Now it's time to get help. The next thing is that you have tried everything to help the situation and nothing. And I mean nothing that you are doing as an individual or as a couple is helping the relationship improve. This one is very, very critical. We are so blinded by the fact that we can solve everything on our own, that we can do everything ourselves and that makes us ignore possible solutions that we can actually get from professionals. Understand this, you cannot solve everything on your own.

There are certain answers aspects of these problems that can be solved only by professionals. This is what most people get wrong. And this is why people suffering indoors for a prolonged length of time. They never come to understand the importance of going and seeing a professional and they believe that this rugged individualist in me can help solve the problem. Don't be that person. If you feel that there is a problem, then go out and seek help for it.

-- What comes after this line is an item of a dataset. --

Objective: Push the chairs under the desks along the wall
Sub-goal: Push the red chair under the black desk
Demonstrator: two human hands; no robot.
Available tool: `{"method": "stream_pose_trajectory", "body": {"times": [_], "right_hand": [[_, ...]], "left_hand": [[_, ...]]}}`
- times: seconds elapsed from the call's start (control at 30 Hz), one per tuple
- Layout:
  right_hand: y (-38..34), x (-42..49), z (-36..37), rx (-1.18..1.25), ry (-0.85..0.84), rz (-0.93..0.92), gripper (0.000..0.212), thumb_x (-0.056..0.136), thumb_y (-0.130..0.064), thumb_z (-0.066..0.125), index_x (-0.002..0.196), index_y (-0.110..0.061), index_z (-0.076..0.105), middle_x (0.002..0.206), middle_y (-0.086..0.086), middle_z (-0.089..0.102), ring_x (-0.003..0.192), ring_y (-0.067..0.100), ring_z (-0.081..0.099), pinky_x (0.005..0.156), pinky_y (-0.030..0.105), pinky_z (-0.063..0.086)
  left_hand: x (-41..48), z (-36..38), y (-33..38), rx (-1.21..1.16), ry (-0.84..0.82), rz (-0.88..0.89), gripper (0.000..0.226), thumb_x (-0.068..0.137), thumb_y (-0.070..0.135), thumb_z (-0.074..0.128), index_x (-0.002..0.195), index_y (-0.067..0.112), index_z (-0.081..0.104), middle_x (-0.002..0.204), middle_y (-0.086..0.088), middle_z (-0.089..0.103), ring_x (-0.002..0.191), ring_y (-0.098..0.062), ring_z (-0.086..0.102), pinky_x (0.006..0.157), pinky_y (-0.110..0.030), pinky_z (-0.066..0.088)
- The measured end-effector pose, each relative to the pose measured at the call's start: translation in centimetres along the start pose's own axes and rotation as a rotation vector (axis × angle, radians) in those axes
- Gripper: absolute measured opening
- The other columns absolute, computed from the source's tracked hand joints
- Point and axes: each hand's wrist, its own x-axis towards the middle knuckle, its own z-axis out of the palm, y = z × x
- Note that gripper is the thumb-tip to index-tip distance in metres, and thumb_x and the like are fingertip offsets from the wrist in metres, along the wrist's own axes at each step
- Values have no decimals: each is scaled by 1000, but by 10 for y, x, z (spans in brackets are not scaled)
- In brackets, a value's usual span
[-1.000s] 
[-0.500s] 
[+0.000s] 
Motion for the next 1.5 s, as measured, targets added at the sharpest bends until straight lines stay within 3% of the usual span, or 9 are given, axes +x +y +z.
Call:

Lastly, if there's anything that I haven't listed here that you feel is a warning sign, and that deserves the attention of a professional, go out and seek it. Again, a short review, agree to disagree on certain issues that you feel are damaging your relationship, but you can look past it because you love your partner. The next thing is that even though these disagreements are now starting to affect your relationship, you need to understand and ask yourself some important questions. Why do I like this person? Why am I in this relationship? Do I really want to continue suffering and being a victim of our disagreements?

Or do I need to think about coming out of this relationship? Are there any sexual difficulties that I'm currently facing? Or are there any sexual difficulties that my partner is facing that requires the attention of a medical doctor or other fights that are going on a lot? Are there things that I have tried recently that are not giving me the results I want to see? And do I need to seek help for that? When you answer all of these questions, then you put yourself in a position to actually go out and do what is necessary in order to help the relationship.

This is the core of this entire lecture. That is If you do not resolve it now, if you cannot do it on your own, then go out and seek help for it. I'll see you in the next lecture.